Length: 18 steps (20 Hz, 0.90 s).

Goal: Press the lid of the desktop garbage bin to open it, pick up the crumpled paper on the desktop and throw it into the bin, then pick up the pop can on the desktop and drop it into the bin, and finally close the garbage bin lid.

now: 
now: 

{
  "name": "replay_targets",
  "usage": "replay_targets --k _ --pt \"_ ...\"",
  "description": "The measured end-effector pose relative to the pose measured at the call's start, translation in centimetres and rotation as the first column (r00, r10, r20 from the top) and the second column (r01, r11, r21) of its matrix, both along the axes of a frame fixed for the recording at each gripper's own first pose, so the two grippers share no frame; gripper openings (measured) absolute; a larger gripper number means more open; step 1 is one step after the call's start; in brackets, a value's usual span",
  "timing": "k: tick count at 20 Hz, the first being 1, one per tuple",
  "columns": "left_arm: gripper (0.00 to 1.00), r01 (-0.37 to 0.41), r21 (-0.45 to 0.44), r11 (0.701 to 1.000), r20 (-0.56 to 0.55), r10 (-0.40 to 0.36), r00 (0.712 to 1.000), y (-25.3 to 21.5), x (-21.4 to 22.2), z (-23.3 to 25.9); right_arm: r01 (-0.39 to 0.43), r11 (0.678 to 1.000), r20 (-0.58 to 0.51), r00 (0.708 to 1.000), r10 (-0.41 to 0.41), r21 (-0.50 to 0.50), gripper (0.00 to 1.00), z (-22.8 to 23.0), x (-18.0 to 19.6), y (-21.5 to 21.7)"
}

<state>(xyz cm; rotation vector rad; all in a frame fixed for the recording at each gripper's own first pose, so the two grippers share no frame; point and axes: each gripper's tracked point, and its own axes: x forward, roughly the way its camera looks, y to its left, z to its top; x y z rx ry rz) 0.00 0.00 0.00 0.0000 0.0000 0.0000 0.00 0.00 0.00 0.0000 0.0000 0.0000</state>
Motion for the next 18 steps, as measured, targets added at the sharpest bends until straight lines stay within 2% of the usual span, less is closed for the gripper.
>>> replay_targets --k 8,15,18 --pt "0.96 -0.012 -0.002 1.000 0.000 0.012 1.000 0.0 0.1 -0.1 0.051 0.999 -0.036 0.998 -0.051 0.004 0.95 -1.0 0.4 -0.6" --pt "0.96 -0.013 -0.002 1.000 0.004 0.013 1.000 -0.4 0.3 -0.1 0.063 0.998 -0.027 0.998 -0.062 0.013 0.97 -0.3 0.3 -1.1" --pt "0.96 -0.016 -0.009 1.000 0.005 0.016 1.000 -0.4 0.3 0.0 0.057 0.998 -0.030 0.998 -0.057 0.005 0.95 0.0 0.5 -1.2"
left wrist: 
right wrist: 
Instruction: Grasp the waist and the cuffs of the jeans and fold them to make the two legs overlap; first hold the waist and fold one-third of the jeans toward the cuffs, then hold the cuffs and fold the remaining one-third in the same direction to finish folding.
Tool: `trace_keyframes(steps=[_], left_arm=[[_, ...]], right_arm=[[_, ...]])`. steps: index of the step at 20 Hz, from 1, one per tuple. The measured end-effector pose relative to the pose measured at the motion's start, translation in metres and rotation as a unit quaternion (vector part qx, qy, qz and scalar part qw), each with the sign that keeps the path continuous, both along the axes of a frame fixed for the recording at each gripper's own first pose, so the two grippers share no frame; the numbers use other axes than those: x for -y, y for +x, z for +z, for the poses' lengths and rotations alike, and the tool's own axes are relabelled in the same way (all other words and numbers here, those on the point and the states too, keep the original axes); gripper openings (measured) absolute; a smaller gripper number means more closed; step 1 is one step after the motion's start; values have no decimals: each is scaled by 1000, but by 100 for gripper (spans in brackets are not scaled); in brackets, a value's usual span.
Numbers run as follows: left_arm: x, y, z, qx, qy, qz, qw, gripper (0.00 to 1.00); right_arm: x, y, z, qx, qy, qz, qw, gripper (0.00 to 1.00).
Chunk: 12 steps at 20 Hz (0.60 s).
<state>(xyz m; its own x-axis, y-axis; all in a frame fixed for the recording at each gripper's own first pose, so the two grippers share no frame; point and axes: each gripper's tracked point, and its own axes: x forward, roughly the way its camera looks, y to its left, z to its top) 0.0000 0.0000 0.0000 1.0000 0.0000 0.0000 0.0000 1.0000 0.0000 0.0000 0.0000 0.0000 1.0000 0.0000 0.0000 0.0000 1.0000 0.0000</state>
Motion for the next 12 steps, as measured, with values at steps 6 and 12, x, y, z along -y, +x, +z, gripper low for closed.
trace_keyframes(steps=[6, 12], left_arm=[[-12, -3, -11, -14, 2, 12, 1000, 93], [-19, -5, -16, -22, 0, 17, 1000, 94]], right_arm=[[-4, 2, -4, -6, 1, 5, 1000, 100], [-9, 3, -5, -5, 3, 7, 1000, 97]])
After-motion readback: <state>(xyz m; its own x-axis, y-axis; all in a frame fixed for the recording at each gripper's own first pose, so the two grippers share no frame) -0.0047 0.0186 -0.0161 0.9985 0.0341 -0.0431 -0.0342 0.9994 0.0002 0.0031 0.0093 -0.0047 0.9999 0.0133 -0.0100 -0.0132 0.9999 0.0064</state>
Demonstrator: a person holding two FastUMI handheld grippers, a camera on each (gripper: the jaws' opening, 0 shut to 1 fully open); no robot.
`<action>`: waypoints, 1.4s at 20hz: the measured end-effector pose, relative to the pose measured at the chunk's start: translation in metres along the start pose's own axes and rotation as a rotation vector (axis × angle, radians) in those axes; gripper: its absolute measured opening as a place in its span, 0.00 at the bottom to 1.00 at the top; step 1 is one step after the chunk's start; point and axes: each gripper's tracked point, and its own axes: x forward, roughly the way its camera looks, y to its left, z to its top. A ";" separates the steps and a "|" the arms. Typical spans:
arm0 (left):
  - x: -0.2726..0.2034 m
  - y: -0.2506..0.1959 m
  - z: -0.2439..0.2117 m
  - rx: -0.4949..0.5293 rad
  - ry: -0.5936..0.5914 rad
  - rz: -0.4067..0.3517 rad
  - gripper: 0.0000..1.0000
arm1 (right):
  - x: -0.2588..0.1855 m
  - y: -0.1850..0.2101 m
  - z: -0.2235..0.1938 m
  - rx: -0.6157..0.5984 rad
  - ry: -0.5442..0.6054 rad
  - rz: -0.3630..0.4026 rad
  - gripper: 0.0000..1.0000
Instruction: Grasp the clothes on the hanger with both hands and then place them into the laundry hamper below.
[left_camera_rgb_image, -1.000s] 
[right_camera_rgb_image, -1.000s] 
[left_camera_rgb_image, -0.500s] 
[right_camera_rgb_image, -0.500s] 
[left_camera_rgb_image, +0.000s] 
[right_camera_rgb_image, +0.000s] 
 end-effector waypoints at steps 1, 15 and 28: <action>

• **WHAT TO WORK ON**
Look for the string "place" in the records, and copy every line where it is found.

• **TASK RESPONSE**
`<action>`: waypoints, 1.4s at 20hz: the measured end-effector pose, relative to the pose measured at the chunk's start: translation in metres along the start pose's own axes and rotation as a rotation vector (axis × angle, radians) in those axes; gripper: its absolute measured opening as a place in its span, 0.00 at the bottom to 1.00 at the top; step 1 is one step after the chunk's start; point and axes: each gripper's tracked point, and its own axes: x forward, roughly the way its camera looks, y to its left, z to its top. A ";" separates the steps and a "|" the arms. Typical spans:
Instruction: Grasp the clothes on the hanger with both hands and then place them into the laundry hamper below.

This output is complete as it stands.